Exercise directions.
With the images removed, write out each record exactly as given.

======

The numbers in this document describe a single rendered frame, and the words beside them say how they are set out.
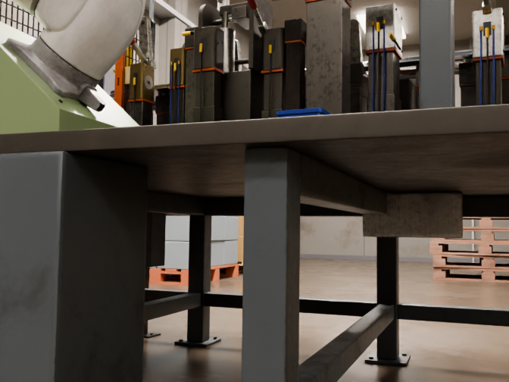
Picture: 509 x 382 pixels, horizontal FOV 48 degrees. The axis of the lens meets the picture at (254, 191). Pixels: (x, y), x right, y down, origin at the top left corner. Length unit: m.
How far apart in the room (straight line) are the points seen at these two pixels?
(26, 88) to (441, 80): 0.88
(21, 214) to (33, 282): 0.13
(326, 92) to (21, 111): 0.69
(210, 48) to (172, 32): 5.44
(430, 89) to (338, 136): 0.49
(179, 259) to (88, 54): 4.21
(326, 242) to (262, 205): 9.68
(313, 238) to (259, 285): 9.73
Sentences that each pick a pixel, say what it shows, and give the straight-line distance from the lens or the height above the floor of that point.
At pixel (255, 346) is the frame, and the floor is 0.33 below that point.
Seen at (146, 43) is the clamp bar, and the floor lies 1.13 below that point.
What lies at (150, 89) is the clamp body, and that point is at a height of 0.97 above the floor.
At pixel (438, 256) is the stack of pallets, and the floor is 0.25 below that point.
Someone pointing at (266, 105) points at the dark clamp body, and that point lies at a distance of 1.61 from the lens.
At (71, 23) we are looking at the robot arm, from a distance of 1.26.
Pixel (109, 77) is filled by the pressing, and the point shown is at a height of 1.08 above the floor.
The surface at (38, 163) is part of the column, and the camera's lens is 1.14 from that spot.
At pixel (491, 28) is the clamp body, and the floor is 1.01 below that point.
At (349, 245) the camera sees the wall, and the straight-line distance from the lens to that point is 10.54.
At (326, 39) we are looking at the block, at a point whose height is 0.98.
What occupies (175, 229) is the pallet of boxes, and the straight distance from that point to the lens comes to 5.38.
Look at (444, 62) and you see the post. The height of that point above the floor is 0.89.
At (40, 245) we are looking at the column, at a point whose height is 0.48.
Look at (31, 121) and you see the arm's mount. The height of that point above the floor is 0.72.
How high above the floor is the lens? 0.52
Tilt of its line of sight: 4 degrees up
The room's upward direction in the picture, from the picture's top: 1 degrees clockwise

======

Problem solution.
The numbers in this document describe a single rendered frame, and the words beside them say how they are set out.
Picture: 509 x 382 pixels, horizontal FOV 48 degrees. The axis of the lens meets the picture at (254, 191). Pixels: (x, y), x right, y down, origin at the top left corner. Length unit: m.
How far apart in the room (straight line) are the points seen at these two pixels?
(26, 88) to (441, 80): 0.88
(21, 214) to (33, 282): 0.13
(326, 92) to (21, 111): 0.69
(210, 48) to (172, 32): 5.44
(430, 89) to (338, 136): 0.49
(179, 259) to (88, 54): 4.21
(326, 242) to (262, 205): 9.68
(313, 238) to (259, 285): 9.73
Sentences that each pick a pixel, say what it shows, and give the straight-line distance from the lens or the height above the floor of that point.
At pixel (255, 346) is the frame, and the floor is 0.33 below that point.
Seen at (146, 43) is the clamp bar, and the floor lies 1.13 below that point.
What lies at (150, 89) is the clamp body, and that point is at a height of 0.97 above the floor.
At pixel (438, 256) is the stack of pallets, and the floor is 0.25 below that point.
Someone pointing at (266, 105) points at the dark clamp body, and that point lies at a distance of 1.61 from the lens.
At (71, 23) we are looking at the robot arm, from a distance of 1.26.
Pixel (109, 77) is filled by the pressing, and the point shown is at a height of 1.08 above the floor.
The surface at (38, 163) is part of the column, and the camera's lens is 1.14 from that spot.
At pixel (491, 28) is the clamp body, and the floor is 1.01 below that point.
At (349, 245) the camera sees the wall, and the straight-line distance from the lens to that point is 10.54.
At (326, 39) we are looking at the block, at a point whose height is 0.98.
What occupies (175, 229) is the pallet of boxes, and the straight distance from that point to the lens comes to 5.38.
Look at (444, 62) and you see the post. The height of that point above the floor is 0.89.
At (40, 245) we are looking at the column, at a point whose height is 0.48.
Look at (31, 121) and you see the arm's mount. The height of that point above the floor is 0.72.
How high above the floor is the lens? 0.52
Tilt of its line of sight: 4 degrees up
The room's upward direction in the picture, from the picture's top: 1 degrees clockwise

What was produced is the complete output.